EXERCISE DIRECTIONS:
Without leaving out a single line, copy the records exactly.

== SUPPLIED DATA

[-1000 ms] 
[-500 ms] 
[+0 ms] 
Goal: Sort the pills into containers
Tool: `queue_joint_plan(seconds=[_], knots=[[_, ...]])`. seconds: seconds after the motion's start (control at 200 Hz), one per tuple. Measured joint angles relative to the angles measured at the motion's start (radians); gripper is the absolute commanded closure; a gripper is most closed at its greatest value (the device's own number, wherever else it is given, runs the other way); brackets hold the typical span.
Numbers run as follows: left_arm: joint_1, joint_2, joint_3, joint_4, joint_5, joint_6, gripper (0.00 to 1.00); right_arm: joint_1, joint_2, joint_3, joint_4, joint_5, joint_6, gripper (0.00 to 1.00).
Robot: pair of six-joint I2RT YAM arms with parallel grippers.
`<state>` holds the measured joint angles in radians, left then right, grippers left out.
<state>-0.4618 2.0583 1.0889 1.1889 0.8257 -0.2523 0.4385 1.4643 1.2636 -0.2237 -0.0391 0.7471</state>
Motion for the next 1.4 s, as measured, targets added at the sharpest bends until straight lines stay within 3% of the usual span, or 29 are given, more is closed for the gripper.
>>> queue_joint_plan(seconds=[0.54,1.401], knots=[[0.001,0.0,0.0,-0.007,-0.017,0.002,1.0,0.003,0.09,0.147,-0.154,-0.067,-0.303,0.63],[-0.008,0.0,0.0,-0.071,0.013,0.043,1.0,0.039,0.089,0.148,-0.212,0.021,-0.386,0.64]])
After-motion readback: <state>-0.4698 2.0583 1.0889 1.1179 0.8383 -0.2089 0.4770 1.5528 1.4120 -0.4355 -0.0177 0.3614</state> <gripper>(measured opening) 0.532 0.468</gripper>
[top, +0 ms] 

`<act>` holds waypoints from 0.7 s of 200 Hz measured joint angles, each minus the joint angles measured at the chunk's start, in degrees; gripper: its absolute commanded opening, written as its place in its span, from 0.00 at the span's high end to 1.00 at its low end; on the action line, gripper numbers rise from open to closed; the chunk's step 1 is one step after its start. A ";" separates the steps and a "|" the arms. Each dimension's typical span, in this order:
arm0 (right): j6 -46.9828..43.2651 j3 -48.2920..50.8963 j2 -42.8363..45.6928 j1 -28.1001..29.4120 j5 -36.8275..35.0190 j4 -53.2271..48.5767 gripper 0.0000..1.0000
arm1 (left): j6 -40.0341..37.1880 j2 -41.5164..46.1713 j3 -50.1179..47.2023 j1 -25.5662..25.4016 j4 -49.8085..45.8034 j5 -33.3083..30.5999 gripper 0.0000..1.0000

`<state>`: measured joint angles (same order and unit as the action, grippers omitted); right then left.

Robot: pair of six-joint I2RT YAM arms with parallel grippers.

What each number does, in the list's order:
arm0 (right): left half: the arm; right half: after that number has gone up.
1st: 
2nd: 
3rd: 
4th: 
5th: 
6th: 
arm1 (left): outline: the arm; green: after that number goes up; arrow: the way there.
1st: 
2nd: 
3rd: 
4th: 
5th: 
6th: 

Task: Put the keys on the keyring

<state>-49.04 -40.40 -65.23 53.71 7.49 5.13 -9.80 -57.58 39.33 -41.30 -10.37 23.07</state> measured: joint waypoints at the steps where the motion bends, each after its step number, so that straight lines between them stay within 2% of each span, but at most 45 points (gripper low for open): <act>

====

RESPONSE TO THIS EXERCISE:
[-1000 ms] 
[-500 ms] 
[+0 ms] 
Goal: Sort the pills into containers
Tool: `queue_joint_plan(seconds=[_], knots=[[_, ...]])`. seconds: seconds after the motion's start (control at 200 Hz), one per tuple. Measured joint angles relative to the angles measured at the motion's start (radians); gripper is the absolute commanded closure; a gripper is most closed at its greatest value (the device's own number, wherever else it is given, runs the other way); brackets hold the typical span.
Numbers run as follows: left_arm: joint_1, joint_2, joint_3, joint_4, joint_5, joint_6, gripper (0.00 to 1.00); right_arm: joint_1, joint_2, joint_3, joint_4, joint_5, joint_6, gripper (0.00 to 1.00).
Robot: pair of six-joint I2RT YAM arms with parallel grippers.
`<state>` holds the measured joint angles in radians, left then right, grippers left out.
<state>-0.4618 2.0583 1.0889 1.1889 0.8257 -0.2523 0.4385 1.4643 1.2636 -0.2237 -0.0391 0.7471</state>
Motion for the next 1.4 s, as measured, targets added at the sharpest bends until straight lines stay within 3% of the usual span, or 29 are given, more is closed for the gripper.
>>> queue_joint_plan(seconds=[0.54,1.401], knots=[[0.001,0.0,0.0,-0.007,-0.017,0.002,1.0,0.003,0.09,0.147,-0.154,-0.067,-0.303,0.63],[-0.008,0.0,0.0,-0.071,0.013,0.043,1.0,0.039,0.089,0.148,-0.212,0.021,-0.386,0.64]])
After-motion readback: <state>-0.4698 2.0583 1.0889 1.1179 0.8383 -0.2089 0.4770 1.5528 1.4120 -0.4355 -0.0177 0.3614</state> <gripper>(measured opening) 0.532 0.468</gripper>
[top, +0 ms] 

`<act>` holds waypoints from 0.7 s of 200 Hz measured joint angles, each minus the joint angles measured at the chunk's start, in degrees; gripper: its absolute commanded opening, written as its place in its span, from 0.00 at the span's high end to 1.00 at its low end; on the action line, gripper numbers rise from open to closed; the chunk's step 1 is one step after its start. A ";" separates the steps and a "|" the arms. Each dimension's typical span, in this order:
arm0 (right): j6 -46.9828..43.2651 j3 -48.2920..50.8963 j2 -42.8363..45.6928 j1 -28.1001..29.4120 j5 -36.8275..35.0190 j4 -53.2271..48.5767 gripper 0.0000..1.0000
arm1 (left): j6 -40.0341..37.1880 j2 -41.5164..46.1713 j3 -50.1179..47.2023 j1 -25.5662..25.4016 j4 -49.8085..45.8034 j5 -33.3083..30.5999 gripper 0.0000..1.0000

`<state>`: measured joint angles (same order and unit as the action, grippers omitted); right then left.

Robot: pair of six-joint I2RT YAM arms with parallel grippers.

What each number does, in the list's order:
arm0 (right): left half: the arm; right half: after that number has gone up.
1st: 
2nd: 
3rd: 
4th: 
5th: 
6th: 
arm1 (left): outline: the arm; green: after that number goes up; arrow: the way there.
1st: 
2nd: 
3rd: 
4th: 
5th: 
6th: 

Task: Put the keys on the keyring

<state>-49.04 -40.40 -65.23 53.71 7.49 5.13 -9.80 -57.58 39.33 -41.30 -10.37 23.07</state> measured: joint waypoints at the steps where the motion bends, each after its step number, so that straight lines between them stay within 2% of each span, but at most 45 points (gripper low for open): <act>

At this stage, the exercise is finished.